I’ve been all about tuning down my aversions, cutting out the will-never-dos and the won’t-ever-happens, of late. Because if I’ve learnt anything at all in the last few years of my life, it is that anything can happen and everything can change. Even the things you swear won’t, can. And probably will. I’m trying all the damn time, not to be so cock-sure about anything. To approach everything I do, with just a little more give. To allow for that smidgen of change (that I am so sure will never happen).
A lot of this had to do with dissolving my ego a tad. Because I realise that most times, if I swore something — some aspect of me, or a situation I was presented with — would never change it was because it was too damn scared to let it, or it made me feel less in control, or small unsure and unworthy, or it felt too damn far away from where I was for me to even relate. But loosening up a little, I’ve come to believe that making room for the possibility that all those things could in fact change, doesn’t diminish who I am. It just means I’m letting the fear go, and opening myself up to possibilities — whichever way. It means that in the eventuality that things don’t go the way I am so ramrod sure they will, I will not be shattered.

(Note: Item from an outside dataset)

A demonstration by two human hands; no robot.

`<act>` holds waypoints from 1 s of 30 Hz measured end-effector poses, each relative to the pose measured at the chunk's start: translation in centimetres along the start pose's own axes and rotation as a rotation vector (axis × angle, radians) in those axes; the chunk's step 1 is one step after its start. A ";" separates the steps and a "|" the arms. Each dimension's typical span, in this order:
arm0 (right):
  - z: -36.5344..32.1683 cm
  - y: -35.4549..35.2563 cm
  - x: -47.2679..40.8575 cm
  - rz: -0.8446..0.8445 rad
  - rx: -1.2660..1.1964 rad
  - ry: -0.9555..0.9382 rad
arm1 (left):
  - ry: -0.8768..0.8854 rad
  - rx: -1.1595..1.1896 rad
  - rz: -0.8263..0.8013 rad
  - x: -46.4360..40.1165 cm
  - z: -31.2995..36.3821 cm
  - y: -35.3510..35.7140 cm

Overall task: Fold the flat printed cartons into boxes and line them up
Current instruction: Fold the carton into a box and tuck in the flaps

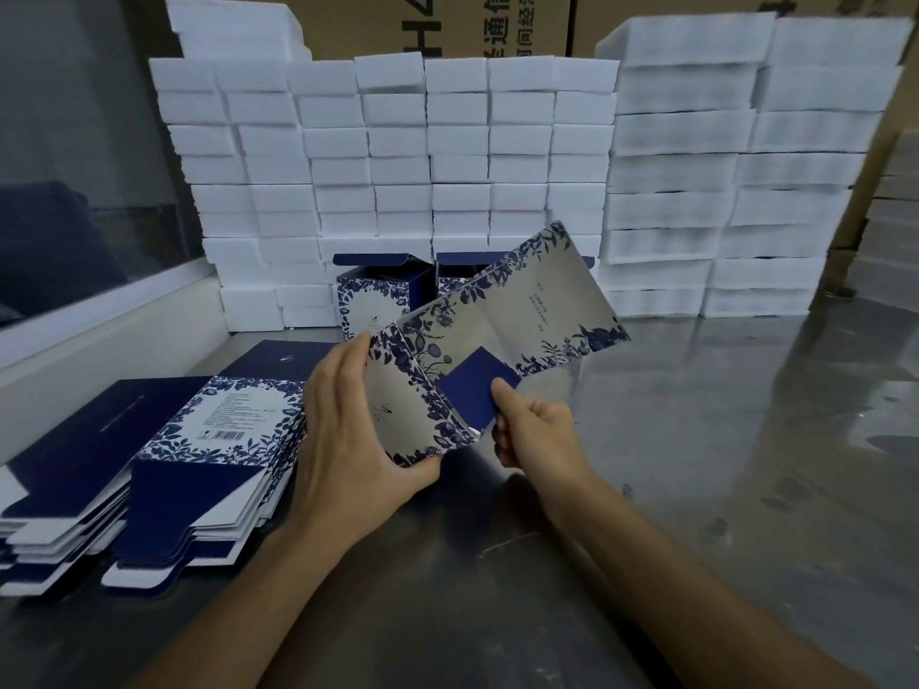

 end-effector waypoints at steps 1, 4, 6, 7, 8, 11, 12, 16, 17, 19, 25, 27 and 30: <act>0.0 -0.2 -0.1 0.004 0.024 -0.016 | 0.008 0.005 -0.001 0.0 0.1 0.1; -0.2 -0.6 -0.2 0.020 0.086 -0.064 | 0.021 0.026 -0.004 0.0 0.2 0.1; -0.3 -0.5 -0.2 0.020 0.085 -0.067 | 0.023 0.039 -0.002 0.0 0.2 0.1; -0.2 -0.5 -0.2 0.017 0.073 -0.057 | 0.020 0.045 0.001 0.0 0.1 0.0; -0.1 -0.4 -0.2 0.018 0.049 -0.038 | 0.016 0.051 0.003 0.0 0.1 0.0; 0.6 -0.7 -0.4 0.073 -0.057 0.036 | 0.008 0.074 0.002 0.0 0.2 0.0; 0.8 -1.0 -0.5 0.097 -0.083 0.051 | 0.007 0.085 -0.003 0.0 0.3 0.0; 1.0 -2.0 -1.0 0.176 -0.138 0.078 | 0.007 0.113 -0.037 0.1 0.7 0.3; 0.9 -2.2 -1.1 0.190 -0.140 0.075 | 0.009 0.115 -0.041 0.1 0.8 0.3; 0.7 -2.5 -1.2 0.212 -0.132 0.050 | 0.009 0.123 -0.033 0.1 1.0 0.2; 0.5 -0.8 -0.9 0.124 -0.049 -0.007 | -0.107 0.176 -0.045 0.8 0.6 0.6; 0.5 -0.6 -0.9 0.114 -0.077 -0.004 | -0.130 0.189 -0.049 0.9 0.4 0.8; 0.5 -0.3 -1.1 0.092 -0.093 -0.004 | -0.163 0.220 -0.043 0.8 0.1 1.0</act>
Point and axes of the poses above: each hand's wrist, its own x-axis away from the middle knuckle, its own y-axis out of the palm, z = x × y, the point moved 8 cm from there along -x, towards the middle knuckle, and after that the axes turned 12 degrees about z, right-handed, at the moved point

One of the biggest positive manifestations of this change has been the improvement in some of the key relationships in my life. I realised my unwillingness to take feedback was a direct result of being cock-sure about my reasons for doing things and being a certain way, which in turn left absolutely no room for improvement. No give to try alternatives. I used to be impatient, impulsive and very restless in my communication. Stepping back, tuning my mind to acknowledge that there are always other possibilities, other perceptions and opinions outside of my own, has made me slow down a little. I’m not perfect, but I’ve found that swallowing my pride has meant that I do listen more, and I mean really listen not just hear. Listen in a way that makes me contemplate when I am told, the feedback I am given, and consider that maybe my way — just because I am so dead-sure I can be no other way — isn’t always the right way. And that even if it sometimes feels like the right way fr me, it could possibly have completely differing effects on the other person involved.
It’s nice to have the advantage of hindsight, to see how far one has come. For example, I often look back to where I used to be — stubborn (and I’m talking rebel-without-a-cause stubborn) steadfast and sometimes so silly — that when I now encounter statements like “That will never change” it makes me want to laugh. Out loud. Because the words “never change” almost don’t hold any meaning anymore.
Because, everything changes.
Every damned thing.
All of this recently came to light when I was in an argument with someone, and they went down that path. Something to the effect of this-is-who-I-am-and-this-is-what-you-mean-to-me which is all well and good. I laughed. But when that cock-sure, definitive edge of and-that-never-changes got added to the mix, I knew it was time to back off. Because it meant that nothing I said or contributed to the conversation from there on — no matter how honest or true — was going to be heard, let alone make an impact or be acted upon.
It didn’t matter how I felt, I wasn’t going to be heard. Which then begged the question — what use is that love and respect and empathy and generosity (this-is-what-you-mean-to-me) if the relationship doesn’t allow space for me to be heard?
That was my cue to back off. (This also led me to some new realisations about boundaries. More specifically, how much more I need to learn and apply, in this respect. But that’s a story for another post.)
The thing is, being so dead sure, of anything, often means shutting out all other possibilities. Including the possibility that one’s behaviour, actions, words, the version of oneself one bring to a relationship, might be problematic, or detrimental to the way in which the relationship is moving. Or sometimes it’s just that the way one is, isn’t making the other person feel very good, no matter how honest or noble the intentions.
There are few things worse than big, kind gestures wrapped up in ego-driven good-intentions. Perhaps one of those few things, is being cock-sure said good intentions are for the best, and will never change. Because it means there is little chance one will ever examine the effect it has on the very people one seeks to love, respect and shower with generosity; whether they’re actually feeling good or bad to be at the receiving end of it all; and if maybe, just maybe, there is a better way to be. A way that takes into account a version of reality that’s outside of one’s own. A way that could in fact mend or further relationships.
Wouldn’t that be so much nicer for us all?